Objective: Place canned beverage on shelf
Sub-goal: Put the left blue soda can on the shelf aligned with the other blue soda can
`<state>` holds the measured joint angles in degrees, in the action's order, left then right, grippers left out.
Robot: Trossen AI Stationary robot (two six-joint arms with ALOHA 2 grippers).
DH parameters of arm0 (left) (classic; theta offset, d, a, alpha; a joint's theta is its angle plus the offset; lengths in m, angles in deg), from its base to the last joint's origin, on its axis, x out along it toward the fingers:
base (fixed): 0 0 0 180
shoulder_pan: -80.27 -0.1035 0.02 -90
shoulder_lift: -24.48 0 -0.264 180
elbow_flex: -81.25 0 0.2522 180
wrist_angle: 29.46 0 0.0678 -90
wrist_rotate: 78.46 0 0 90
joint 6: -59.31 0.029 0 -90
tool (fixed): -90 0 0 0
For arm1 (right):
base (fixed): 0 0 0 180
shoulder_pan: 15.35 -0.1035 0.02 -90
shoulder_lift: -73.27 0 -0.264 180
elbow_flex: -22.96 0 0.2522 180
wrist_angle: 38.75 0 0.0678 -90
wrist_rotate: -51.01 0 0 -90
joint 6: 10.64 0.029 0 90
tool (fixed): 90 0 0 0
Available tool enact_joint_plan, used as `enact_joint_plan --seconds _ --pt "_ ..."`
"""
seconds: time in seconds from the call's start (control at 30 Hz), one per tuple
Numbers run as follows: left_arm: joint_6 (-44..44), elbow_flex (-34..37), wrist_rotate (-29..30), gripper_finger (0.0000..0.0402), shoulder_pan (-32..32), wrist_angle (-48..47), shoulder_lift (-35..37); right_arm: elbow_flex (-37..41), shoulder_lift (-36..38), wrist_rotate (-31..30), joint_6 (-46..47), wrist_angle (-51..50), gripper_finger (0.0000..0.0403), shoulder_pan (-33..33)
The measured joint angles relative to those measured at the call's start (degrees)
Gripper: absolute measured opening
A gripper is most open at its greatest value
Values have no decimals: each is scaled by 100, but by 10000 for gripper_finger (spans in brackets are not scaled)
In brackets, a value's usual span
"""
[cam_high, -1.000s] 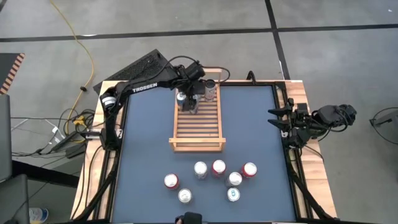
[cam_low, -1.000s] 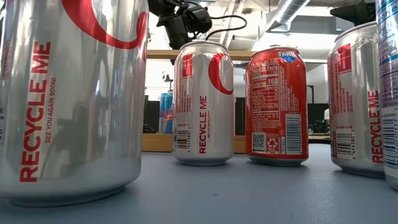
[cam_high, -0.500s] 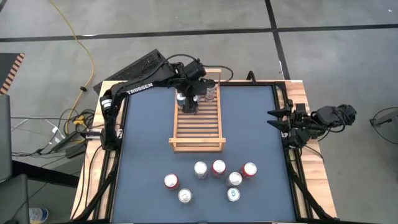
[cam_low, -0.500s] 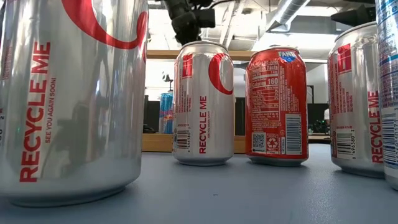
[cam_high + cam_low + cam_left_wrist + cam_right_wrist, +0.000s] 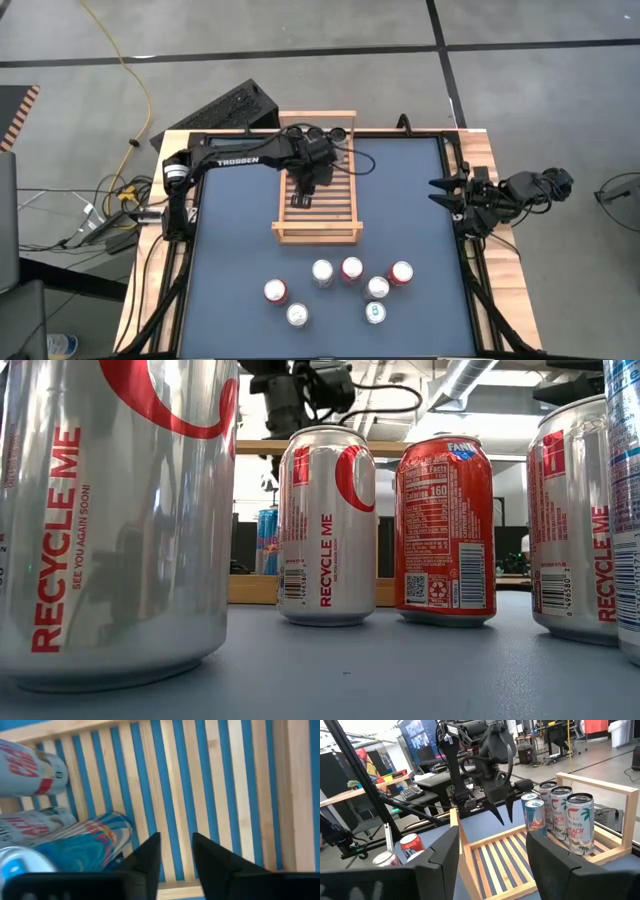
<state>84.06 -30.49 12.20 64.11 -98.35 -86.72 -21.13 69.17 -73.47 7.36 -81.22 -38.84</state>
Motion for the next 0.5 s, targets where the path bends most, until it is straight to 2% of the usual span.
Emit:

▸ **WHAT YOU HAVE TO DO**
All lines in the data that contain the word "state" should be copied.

▸ **PROBLEM SOLUTION**
`<state>` holds the measured joint angles in degrees, in the action's order, left then right, grippers left out.
<state>84.06 -30.49 12.20 64.11 -98.35 -86.72 -21.13 69.17 -73.47 7.36 -81.22 -38.84</state>

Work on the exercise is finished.